26. January 2016
The funny thing about good design is it’s easy to miss. The best designs simultaneously add more than the sum of their parts and fade into their surroundings.
That’s a trend emerging from the green building space, where sustainable building materials, practices, principles, and ideals remain the priority, but smart design choices are receiving more attention.
Today, green building construction doubles every three years, expanding the reach of its mix of functionality and good design principles, all driven by cleaner and more sustainable manufacturing methods.
But what does good design look like in practice? Fire-rated glass offers one example. Unassuming in most cases, it plays a role not only in sustainability, but in building safety.
Standing up to the heat and flames
You’ll find fire-rated glass in almost any building you walk into, but if you’re like most people, you rarely notice it. This glass is used in doors and windows in hospitals, schools, government buildings, hotels, and many commercial buildings that have a separation of occupancy.
Fire-rated glass windows and doors work like any other, but they’re incredibly tough – strong enough to stand up to a blazing fire for 180 minutes, and then get blasted with cold water from a high-pressure fire hose. Fire-rated glass’s shock resistance allows it to block fire and smoke from stairways and escape routes while remaining clear and intact, so occupants and firefighters can see what’s on the other side of the door before entering a room.
But creating fire-rated glass that both blends into the background and sets a high bar for green building starts with the raw materials.
How fire-rated glass takes its form
Fire-rated glass is never as clear as a regular window, but it can come close depending on what elements go into the glass melt. While a lot of glass-ceramics have a yellow tint to them, SCHOTT has formulated a process for a fire-rated glass with a gray-green tint. That color allows SCHOTT’s PYRAN® Platinum to achieve a much better true color rendition that opens up floor plans and improves sightlines in schools, hospitals, and offices.
The process of manufacturing fire-rated glass that blends into a building’s design continues once it’s out of the furnace. Unlike most other fire-rated glasses, PYRAN® is floated. The molten glass floats over liquid tin as it cools, creating a much smoother surface than visible on other rolled fire-rated glasses.
In design and sustainability, what’s left out is just as important as what’s added in
The manufacturing process also defines fire-rated glass’s environmental friendliness, a growing consideration in new construction. Estimates suggest about 20 percent of all new U.S. commercial real estate construction incorporates aspects of green building practices. These sustainable measures, often in line with Leadership in Energy and Environmental Design (LEED) distinctions, are wise business decisions, too; a LEED Gold certification for an 80,000-square-foot commercial building in Los Angeles resulted in $4.1 million in increased rental income a few years ago.
LEED certification that designates the most sustainable and efficient building designs, is built on the points earned from design, construction, operation, and maintenance practices. Good design principles are now a major aspect of sustainable building, as well-thought-out design can drive down energy costs and make buildings more efficient. Plus, materials designed to be energy efficient and greener can outperform their conventional counterparts.

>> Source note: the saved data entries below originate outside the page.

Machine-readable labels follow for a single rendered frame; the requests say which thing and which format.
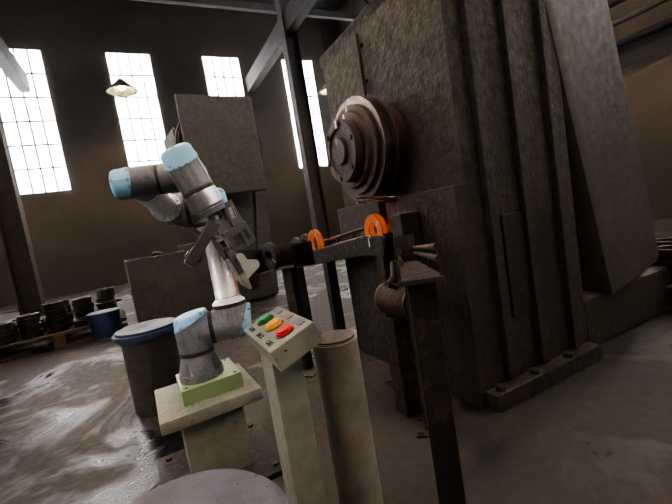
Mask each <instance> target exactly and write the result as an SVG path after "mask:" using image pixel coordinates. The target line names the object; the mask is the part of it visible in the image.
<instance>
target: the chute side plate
mask: <svg viewBox="0 0 672 504"><path fill-rule="evenodd" d="M368 239H369V242H368ZM369 243H370V247H369ZM375 249H382V254H383V256H386V255H385V248H384V242H383V237H378V238H360V239H357V240H353V241H349V242H346V243H342V244H339V245H335V246H332V247H328V248H324V249H321V250H317V251H314V252H313V254H314V260H315V264H313V265H317V264H322V258H324V259H326V262H332V261H337V260H343V259H348V258H353V257H358V256H363V255H364V256H375Z"/></svg>
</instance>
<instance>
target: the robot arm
mask: <svg viewBox="0 0 672 504"><path fill-rule="evenodd" d="M197 155H198V154H197V152H195V151H194V149H193V148H192V146H191V145H190V144H189V143H180V144H177V145H175V146H172V147H170V148H168V149H167V150H165V151H164V152H163V153H162V154H161V155H160V159H161V161H162V163H157V164H150V165H142V166H134V167H123V168H120V169H114V170H111V171H110V173H109V183H110V187H111V190H112V193H113V194H114V196H115V197H116V198H117V199H119V200H125V199H128V200H131V199H133V198H134V199H135V200H137V201H138V202H140V203H141V204H142V205H144V206H145V207H146V208H148V209H149V210H150V212H151V214H152V215H153V217H155V218H156V219H157V220H159V221H161V222H163V223H166V224H171V225H176V226H188V225H196V229H197V230H198V231H200V232H201V233H200V235H199V237H198V238H197V240H196V242H195V243H194V245H193V247H192V249H190V250H189V251H187V252H186V254H185V260H184V263H185V264H186V265H188V266H190V267H195V266H196V265H197V264H199V263H200V262H201V260H202V254H203V252H204V251H205V250H206V255H207V260H208V265H209V270H210V275H211V280H212V285H213V290H214V295H215V301H214V303H213V305H212V307H213V310H211V311H207V309H206V308H205V307H203V308H198V309H195V310H192V311H189V312H186V313H184V314H182V315H180V316H178V317H177V318H176V319H175V320H174V322H173V326H174V334H175V337H176V341H177V346H178V350H179V355H180V359H181V361H180V370H179V381H180V384H182V385H195V384H200V383H204V382H207V381H209V380H212V379H214V378H216V377H217V376H219V375H220V374H222V373H223V371H224V366H223V362H222V361H221V359H220V358H219V356H218V354H217V353H216V351H215V348H214V343H218V342H222V341H227V340H231V339H235V338H240V337H243V336H246V334H245V332H244V329H245V328H247V327H248V326H250V325H251V324H252V321H251V306H250V302H246V300H245V297H243V296H241V295H240V292H239V287H238V282H237V279H238V281H239V282H240V283H241V285H242V286H244V287H246V288H248V289H252V286H251V284H250V282H249V277H250V276H251V275H252V274H253V273H254V272H255V271H256V270H257V269H258V268H259V266H260V263H259V261H258V260H256V259H255V260H253V259H249V260H248V259H247V258H246V257H245V255H244V254H242V253H235V252H237V251H239V250H240V249H241V250H243V249H244V248H246V247H248V246H249V245H250V244H251V243H253V242H254V241H256V238H255V237H254V235H253V233H252V232H251V230H250V228H249V226H248V225H247V223H246V221H243V220H242V218H241V216H240V214H239V213H238V211H237V209H236V207H235V206H234V204H233V202H232V200H229V201H228V200H227V197H226V195H225V192H224V190H223V189H222V188H216V186H215V185H214V184H213V182H212V180H211V178H210V176H209V175H208V171H207V169H206V167H205V166H204V165H203V164H202V162H201V161H200V159H199V157H198V156H197ZM175 192H180V193H175ZM171 193H175V194H171ZM247 228H248V229H247ZM250 233H251V234H250ZM251 235H252V236H251Z"/></svg>
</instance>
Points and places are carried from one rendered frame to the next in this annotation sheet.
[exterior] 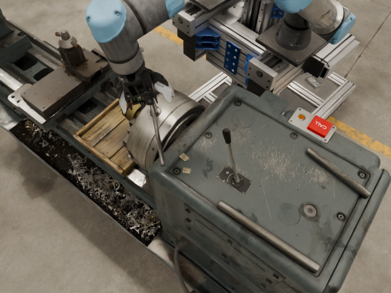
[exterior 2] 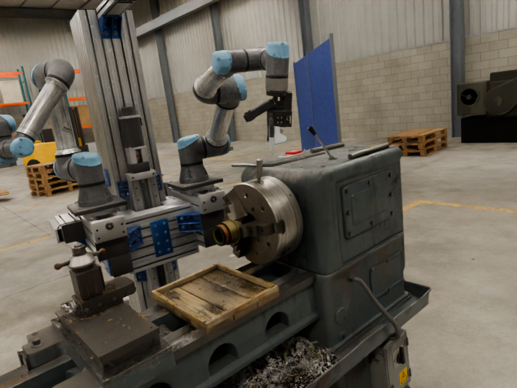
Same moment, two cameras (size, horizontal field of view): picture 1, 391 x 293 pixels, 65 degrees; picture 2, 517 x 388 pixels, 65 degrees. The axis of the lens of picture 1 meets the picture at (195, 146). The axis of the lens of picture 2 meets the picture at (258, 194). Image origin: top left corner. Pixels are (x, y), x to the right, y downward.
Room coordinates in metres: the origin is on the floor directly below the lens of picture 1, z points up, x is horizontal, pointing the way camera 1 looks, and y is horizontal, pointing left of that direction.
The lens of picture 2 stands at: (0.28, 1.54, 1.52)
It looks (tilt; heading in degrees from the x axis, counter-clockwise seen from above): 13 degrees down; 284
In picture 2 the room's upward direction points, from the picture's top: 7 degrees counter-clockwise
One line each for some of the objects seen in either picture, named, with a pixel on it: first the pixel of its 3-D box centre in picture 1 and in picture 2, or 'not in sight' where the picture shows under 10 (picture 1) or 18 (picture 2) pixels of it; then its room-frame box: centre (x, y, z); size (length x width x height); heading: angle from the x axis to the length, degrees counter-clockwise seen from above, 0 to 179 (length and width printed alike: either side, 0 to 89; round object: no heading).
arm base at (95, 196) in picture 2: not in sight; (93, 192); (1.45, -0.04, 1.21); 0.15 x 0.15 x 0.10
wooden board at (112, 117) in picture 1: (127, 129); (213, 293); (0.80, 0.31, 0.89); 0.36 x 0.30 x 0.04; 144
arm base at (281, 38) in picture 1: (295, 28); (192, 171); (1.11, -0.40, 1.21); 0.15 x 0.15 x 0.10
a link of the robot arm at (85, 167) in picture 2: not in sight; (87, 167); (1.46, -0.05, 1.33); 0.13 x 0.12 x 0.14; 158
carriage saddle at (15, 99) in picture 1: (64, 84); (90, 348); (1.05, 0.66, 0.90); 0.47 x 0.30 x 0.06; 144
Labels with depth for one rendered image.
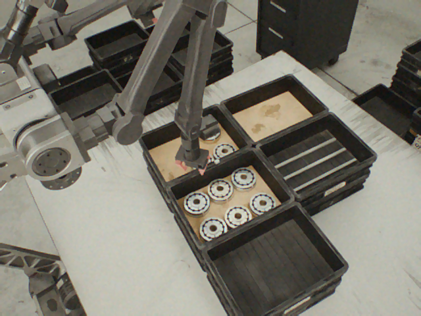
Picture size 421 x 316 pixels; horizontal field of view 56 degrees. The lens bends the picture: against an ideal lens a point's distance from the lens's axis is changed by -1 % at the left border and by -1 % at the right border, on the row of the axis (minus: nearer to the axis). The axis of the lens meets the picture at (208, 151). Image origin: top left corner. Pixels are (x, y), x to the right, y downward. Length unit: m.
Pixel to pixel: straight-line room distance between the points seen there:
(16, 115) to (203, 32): 0.50
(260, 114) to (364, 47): 2.11
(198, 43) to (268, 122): 0.91
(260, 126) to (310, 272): 0.71
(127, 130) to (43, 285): 1.35
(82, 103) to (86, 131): 1.63
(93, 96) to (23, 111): 1.62
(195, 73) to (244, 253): 0.71
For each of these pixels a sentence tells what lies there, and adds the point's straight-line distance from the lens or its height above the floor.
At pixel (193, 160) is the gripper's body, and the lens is 1.31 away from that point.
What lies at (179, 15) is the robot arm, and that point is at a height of 1.68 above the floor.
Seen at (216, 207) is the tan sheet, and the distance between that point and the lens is 1.59.
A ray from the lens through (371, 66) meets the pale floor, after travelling 3.67.
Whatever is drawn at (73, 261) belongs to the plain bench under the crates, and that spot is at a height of 0.70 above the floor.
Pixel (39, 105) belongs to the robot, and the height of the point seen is 1.53.
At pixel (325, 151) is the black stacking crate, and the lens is 1.79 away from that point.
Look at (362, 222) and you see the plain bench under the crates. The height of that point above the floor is 0.70.
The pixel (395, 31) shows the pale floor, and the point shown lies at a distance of 4.15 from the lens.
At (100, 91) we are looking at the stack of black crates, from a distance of 2.68.
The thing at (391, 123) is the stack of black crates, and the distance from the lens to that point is 2.81.
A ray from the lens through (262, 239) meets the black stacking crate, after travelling 1.52.
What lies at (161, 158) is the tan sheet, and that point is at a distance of 1.76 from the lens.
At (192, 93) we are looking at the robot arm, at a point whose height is 1.44.
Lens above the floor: 2.18
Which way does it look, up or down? 50 degrees down
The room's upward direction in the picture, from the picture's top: 5 degrees counter-clockwise
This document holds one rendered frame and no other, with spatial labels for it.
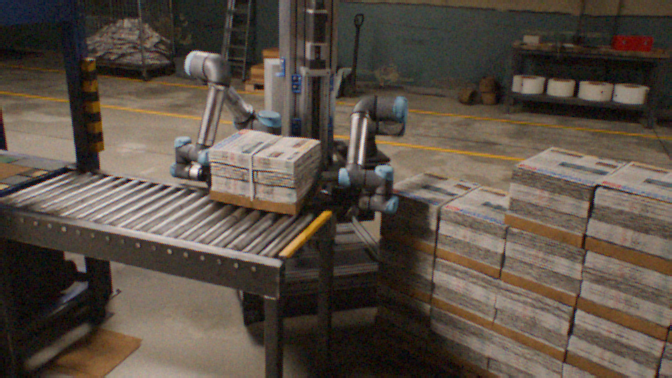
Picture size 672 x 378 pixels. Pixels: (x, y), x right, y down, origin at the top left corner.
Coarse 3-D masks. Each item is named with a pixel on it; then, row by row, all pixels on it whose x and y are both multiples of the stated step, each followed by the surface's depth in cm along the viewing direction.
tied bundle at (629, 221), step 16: (608, 192) 196; (624, 192) 195; (608, 208) 198; (624, 208) 194; (640, 208) 191; (656, 208) 187; (592, 224) 202; (608, 224) 198; (624, 224) 196; (640, 224) 192; (656, 224) 189; (608, 240) 200; (624, 240) 196; (640, 240) 193; (656, 240) 190; (656, 256) 191
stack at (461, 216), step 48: (432, 192) 256; (480, 192) 258; (384, 240) 264; (432, 240) 247; (480, 240) 233; (528, 240) 219; (384, 288) 272; (432, 288) 255; (480, 288) 237; (576, 288) 211; (624, 288) 201; (384, 336) 278; (432, 336) 259; (480, 336) 243; (576, 336) 216; (624, 336) 204
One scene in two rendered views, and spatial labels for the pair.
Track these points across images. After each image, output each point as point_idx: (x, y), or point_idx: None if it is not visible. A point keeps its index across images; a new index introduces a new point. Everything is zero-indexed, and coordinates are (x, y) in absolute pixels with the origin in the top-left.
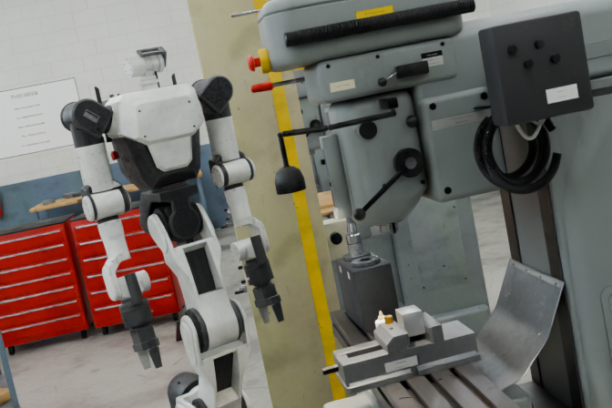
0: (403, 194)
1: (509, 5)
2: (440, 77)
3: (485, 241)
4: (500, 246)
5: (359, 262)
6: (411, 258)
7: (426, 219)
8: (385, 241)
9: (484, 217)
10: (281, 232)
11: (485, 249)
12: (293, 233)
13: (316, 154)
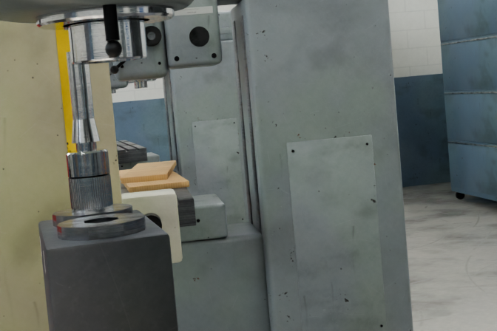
0: None
1: None
2: None
3: (415, 277)
4: (436, 285)
5: (78, 224)
6: (291, 281)
7: (325, 216)
8: (251, 249)
9: (414, 244)
10: (35, 197)
11: (414, 287)
12: (59, 202)
13: (178, 123)
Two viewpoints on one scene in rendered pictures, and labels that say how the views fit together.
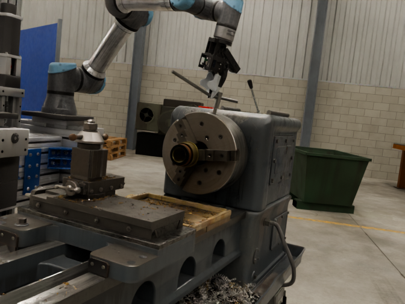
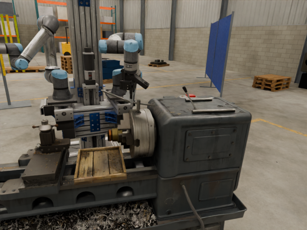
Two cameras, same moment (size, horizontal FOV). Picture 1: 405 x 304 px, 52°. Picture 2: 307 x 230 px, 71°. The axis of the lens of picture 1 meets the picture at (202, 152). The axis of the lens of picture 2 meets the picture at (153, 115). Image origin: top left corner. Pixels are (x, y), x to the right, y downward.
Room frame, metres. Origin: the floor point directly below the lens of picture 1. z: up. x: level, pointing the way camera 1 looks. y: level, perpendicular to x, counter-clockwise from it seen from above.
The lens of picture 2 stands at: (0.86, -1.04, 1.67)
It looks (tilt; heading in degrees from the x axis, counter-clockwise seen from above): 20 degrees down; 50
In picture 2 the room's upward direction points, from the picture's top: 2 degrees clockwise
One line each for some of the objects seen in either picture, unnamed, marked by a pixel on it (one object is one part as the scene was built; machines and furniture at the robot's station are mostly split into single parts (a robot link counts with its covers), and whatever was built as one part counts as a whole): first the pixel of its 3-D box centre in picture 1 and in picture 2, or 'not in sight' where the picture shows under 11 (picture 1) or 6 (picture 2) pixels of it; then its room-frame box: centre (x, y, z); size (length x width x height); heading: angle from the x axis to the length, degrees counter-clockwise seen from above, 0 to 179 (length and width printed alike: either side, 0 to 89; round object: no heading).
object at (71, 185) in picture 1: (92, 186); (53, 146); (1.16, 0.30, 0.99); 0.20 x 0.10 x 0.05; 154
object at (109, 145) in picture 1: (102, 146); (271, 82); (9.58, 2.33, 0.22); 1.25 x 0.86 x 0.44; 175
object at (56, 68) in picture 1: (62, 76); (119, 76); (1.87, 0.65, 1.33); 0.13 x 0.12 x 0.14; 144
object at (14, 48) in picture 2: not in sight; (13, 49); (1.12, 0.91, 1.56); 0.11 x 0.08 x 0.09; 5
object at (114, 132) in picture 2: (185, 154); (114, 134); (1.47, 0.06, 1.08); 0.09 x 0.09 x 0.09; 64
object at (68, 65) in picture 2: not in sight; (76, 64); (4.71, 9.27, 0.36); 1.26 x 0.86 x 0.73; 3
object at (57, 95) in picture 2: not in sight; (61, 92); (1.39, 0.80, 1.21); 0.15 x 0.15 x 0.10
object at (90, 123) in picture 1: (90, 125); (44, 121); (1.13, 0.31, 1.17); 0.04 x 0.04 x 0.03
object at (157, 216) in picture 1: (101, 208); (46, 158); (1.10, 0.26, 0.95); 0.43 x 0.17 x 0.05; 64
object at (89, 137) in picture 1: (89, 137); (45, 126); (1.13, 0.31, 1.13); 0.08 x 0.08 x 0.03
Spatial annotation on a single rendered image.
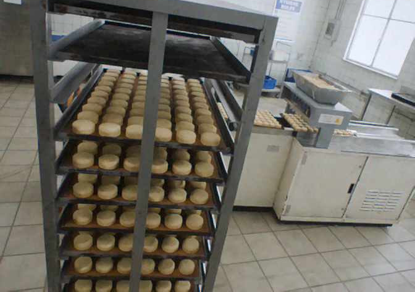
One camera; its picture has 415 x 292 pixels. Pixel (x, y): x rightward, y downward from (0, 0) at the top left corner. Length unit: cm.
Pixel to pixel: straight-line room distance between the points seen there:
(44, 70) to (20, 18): 500
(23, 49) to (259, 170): 421
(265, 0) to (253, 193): 500
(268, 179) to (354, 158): 76
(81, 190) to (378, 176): 275
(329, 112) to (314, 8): 541
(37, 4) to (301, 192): 258
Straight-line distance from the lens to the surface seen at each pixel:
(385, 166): 321
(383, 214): 358
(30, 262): 261
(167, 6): 67
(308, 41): 795
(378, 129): 364
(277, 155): 286
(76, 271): 108
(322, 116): 263
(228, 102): 87
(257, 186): 298
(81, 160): 84
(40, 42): 72
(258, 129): 270
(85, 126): 80
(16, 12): 572
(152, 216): 95
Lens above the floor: 184
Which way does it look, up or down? 24 degrees down
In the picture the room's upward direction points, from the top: 10 degrees clockwise
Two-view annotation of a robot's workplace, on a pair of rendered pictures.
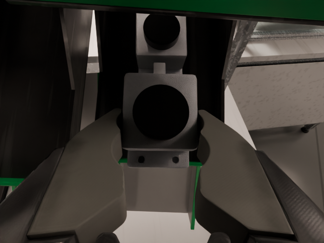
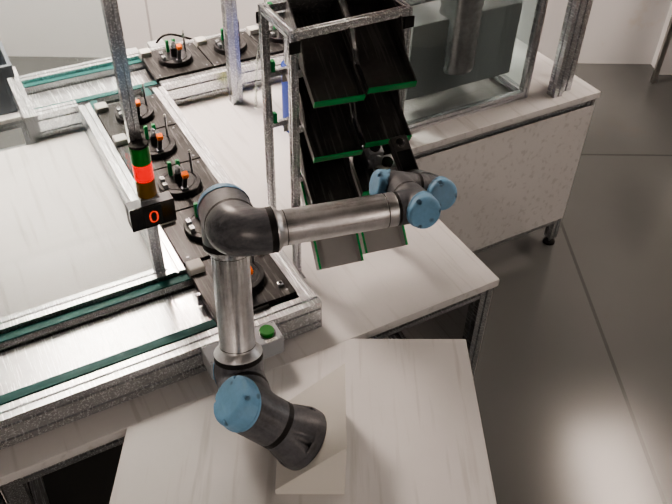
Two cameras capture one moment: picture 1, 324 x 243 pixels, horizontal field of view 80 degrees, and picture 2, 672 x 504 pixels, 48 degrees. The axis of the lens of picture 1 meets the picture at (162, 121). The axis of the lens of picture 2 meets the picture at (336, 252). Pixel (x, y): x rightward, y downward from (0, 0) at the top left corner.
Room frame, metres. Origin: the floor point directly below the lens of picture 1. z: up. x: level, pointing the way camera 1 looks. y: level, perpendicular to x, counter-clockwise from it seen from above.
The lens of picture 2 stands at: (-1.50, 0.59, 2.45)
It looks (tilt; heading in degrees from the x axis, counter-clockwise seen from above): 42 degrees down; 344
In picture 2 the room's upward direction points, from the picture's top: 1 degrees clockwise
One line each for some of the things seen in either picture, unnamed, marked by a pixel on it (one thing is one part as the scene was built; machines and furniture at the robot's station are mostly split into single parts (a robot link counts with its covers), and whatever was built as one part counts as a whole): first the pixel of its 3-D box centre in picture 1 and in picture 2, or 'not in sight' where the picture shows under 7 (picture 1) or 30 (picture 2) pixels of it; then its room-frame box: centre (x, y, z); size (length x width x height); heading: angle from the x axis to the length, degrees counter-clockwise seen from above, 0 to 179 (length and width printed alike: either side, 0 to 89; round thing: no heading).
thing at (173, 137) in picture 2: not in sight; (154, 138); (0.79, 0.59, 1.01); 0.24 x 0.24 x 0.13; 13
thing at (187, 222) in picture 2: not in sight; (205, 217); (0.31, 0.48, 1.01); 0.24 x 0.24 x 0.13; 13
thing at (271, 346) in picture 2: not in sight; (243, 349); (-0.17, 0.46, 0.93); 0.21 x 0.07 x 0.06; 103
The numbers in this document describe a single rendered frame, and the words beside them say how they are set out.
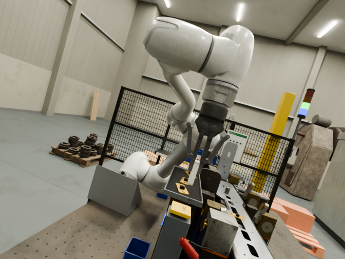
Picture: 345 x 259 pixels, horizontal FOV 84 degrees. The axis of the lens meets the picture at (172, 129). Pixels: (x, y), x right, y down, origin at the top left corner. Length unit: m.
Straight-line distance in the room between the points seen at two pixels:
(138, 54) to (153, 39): 11.19
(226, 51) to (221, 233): 0.59
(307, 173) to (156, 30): 8.03
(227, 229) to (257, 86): 11.03
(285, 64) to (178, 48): 11.80
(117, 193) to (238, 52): 1.12
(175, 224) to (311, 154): 7.77
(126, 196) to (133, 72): 10.44
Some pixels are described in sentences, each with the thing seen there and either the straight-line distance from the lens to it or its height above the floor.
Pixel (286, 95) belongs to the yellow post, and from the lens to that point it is 2.31.
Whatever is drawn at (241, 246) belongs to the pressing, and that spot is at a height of 1.00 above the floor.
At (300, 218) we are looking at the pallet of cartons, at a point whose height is 0.36.
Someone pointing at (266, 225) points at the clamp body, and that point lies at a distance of 1.28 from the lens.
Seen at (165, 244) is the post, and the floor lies 1.06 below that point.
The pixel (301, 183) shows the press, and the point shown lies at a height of 0.53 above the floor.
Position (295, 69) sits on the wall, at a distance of 12.32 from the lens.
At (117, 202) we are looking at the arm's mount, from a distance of 1.39.
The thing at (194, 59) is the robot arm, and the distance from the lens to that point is 0.51.
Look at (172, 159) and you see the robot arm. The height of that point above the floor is 1.15.
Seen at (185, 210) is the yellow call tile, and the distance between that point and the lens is 0.60.
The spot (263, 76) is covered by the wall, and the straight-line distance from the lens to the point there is 11.80.
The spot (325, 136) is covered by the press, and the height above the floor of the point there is 2.34.
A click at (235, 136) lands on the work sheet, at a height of 1.40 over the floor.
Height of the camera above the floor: 1.41
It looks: 4 degrees down
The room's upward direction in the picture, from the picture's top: 18 degrees clockwise
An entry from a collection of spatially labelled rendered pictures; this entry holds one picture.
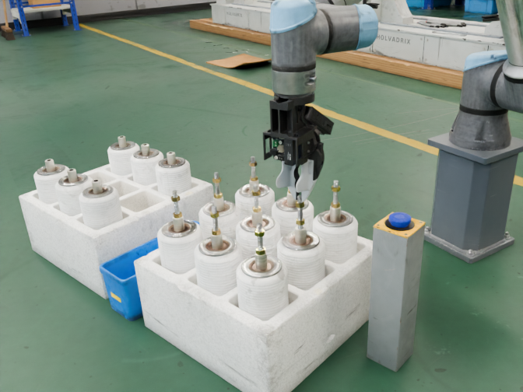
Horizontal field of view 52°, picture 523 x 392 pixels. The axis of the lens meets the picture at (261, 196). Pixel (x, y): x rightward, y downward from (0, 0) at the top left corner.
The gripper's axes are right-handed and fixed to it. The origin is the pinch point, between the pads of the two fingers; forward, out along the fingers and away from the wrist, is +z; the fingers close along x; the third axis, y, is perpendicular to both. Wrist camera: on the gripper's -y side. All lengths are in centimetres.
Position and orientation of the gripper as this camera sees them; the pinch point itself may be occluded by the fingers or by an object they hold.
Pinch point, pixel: (301, 192)
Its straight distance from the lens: 102.5
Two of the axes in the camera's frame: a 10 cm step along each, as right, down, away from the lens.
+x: 8.2, 2.1, -5.3
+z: 0.4, 9.0, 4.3
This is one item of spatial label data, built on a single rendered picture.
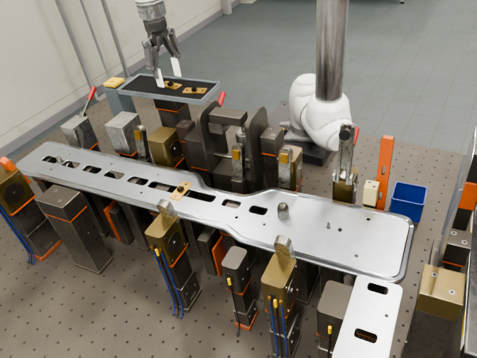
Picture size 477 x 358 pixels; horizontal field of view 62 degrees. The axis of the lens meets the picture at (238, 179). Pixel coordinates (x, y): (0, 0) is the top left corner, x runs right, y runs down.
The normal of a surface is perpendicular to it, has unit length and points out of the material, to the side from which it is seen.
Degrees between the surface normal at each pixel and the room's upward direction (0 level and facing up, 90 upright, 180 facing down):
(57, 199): 0
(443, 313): 90
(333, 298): 0
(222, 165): 0
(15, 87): 90
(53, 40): 90
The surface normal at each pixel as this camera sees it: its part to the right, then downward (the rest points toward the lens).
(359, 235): -0.13, -0.76
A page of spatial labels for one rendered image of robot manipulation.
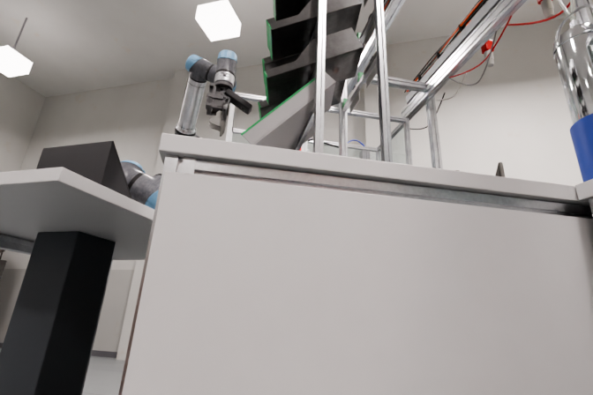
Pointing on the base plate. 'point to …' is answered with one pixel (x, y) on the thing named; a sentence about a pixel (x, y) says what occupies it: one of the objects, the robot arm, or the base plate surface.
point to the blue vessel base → (583, 145)
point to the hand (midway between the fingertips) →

PYRAN® contributes to LEED points in new building construction, earned through its clean and efficient manufacturing process. It’s produced without the toxic heavy metals arsenic and antimony, which are commonly used in glass processing. SCHOTT also uses recycled graywater to limit the impact of manufacturing. This green manufacturing process earned PYRAN® Cradle-to-Cradle certification.
When well-designed materials match good practices
Does it accomplish its main task without being too complicated to use? That’s the test of good design. But we should expand that question to materials as well: Does the material accomplish its task while bettering the entire design of its environment? With the right manufacturing process and a goal of sustainability in mind, the answer to both is yes.